宮部みゆきが深い洞察力と鑑賞力で12の俳句から紡ぎだした玉手箱。社会派からホラー、SFに至るまで、あらゆるジャンルに足跡を残してきた宮部文学の新たなる挑戦!
あらすじ等を知らないで読み進めていたのですが、宮部さんが友人を誘って立ち上げた「BBK」こと「ボケ防止句会」。そこで作られた俳句を題材にして、短編小説が作られたということだったんですね。
俳句も1句も聞いたことがないなぁなんて思っていたんですよ(笑)読み終えてから謎が解けました。
それにしても友人だとは言え自分が作った俳句に宮部さんが短編を書いてくれるとかそんな嬉しいことあります?素敵すぎますよね。

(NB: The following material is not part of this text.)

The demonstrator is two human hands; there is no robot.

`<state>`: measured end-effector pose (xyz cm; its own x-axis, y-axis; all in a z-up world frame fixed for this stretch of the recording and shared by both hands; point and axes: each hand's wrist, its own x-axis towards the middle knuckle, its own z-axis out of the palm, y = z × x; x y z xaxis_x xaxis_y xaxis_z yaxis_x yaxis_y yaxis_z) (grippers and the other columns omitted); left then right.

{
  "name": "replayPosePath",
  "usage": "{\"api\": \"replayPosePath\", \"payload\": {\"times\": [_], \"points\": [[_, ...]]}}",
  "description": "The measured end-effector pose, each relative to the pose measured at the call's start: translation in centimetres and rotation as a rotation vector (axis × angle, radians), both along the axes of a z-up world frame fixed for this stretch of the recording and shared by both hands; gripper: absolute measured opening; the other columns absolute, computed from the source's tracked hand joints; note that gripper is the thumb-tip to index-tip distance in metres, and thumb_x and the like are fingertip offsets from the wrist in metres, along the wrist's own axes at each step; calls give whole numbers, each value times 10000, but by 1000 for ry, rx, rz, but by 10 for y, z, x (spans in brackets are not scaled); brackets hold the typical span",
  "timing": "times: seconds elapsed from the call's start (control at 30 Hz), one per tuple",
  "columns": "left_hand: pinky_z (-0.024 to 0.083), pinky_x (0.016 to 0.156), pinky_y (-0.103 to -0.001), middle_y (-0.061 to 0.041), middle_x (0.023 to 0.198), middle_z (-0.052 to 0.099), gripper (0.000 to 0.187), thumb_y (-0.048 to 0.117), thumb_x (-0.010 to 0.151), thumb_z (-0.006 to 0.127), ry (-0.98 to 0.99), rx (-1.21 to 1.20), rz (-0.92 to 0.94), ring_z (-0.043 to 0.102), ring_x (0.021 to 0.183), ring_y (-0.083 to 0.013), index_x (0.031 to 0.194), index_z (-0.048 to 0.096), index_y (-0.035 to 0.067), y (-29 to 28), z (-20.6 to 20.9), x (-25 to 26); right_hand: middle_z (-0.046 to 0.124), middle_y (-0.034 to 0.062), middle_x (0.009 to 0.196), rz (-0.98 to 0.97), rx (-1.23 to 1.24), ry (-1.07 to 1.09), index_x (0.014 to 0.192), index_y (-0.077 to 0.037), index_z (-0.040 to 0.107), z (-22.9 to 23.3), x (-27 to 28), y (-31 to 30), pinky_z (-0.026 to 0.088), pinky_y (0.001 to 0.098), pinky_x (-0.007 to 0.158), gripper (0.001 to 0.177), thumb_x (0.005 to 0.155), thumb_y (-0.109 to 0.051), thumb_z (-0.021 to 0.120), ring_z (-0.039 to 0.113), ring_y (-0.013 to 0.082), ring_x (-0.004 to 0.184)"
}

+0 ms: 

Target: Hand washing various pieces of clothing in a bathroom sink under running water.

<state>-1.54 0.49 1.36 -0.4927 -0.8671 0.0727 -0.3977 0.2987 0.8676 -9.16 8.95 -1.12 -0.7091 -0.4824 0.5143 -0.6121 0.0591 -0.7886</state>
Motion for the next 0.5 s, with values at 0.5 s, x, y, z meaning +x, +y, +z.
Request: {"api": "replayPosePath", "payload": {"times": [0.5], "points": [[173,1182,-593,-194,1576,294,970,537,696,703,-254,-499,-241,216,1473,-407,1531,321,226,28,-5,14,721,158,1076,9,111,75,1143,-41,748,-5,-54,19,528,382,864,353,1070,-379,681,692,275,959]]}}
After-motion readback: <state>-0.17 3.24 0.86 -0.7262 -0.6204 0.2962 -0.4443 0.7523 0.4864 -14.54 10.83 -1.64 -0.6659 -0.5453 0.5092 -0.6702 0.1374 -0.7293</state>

内容は結構イヤミスっぽいものが多かったけど…^^;読んでいて辛いものとか時代錯誤なこととかホラーっぽいものもありました。なので私は割とハッピーエンドで終わったのを良かったと思いたい(笑)
「プレゼントコートマフラームートンブーツ」の若い女性と小学生のやり取りが好きでした。
「窓際のゴーヤカーテン実は二つ」は同僚が本当に人として終わっている酷い人だったけど、夫婦仲の良さに救われました。
「山降りる旅駅ごとに花ひらき」の次女春恵がなぜここまで虐げられなければならないのか意味が分からなかったけど、遺産を残した祖父の秘密が分かってこっちまで愉快な気持ちになりました。これからは下り坂を穏やかに生きていってほしい。
「薔薇落つる丑三つの刻誰ぞいぬ」廃墟で出会った幽霊との会話が良かった。取り返しがつかない状態にならなくて本当に良かった。
「冬晴れの遠出の先の野辺送り」亡くなった兄の弔いのために火葬場へ向かう途中で出会った女の子との会話がとても良かった。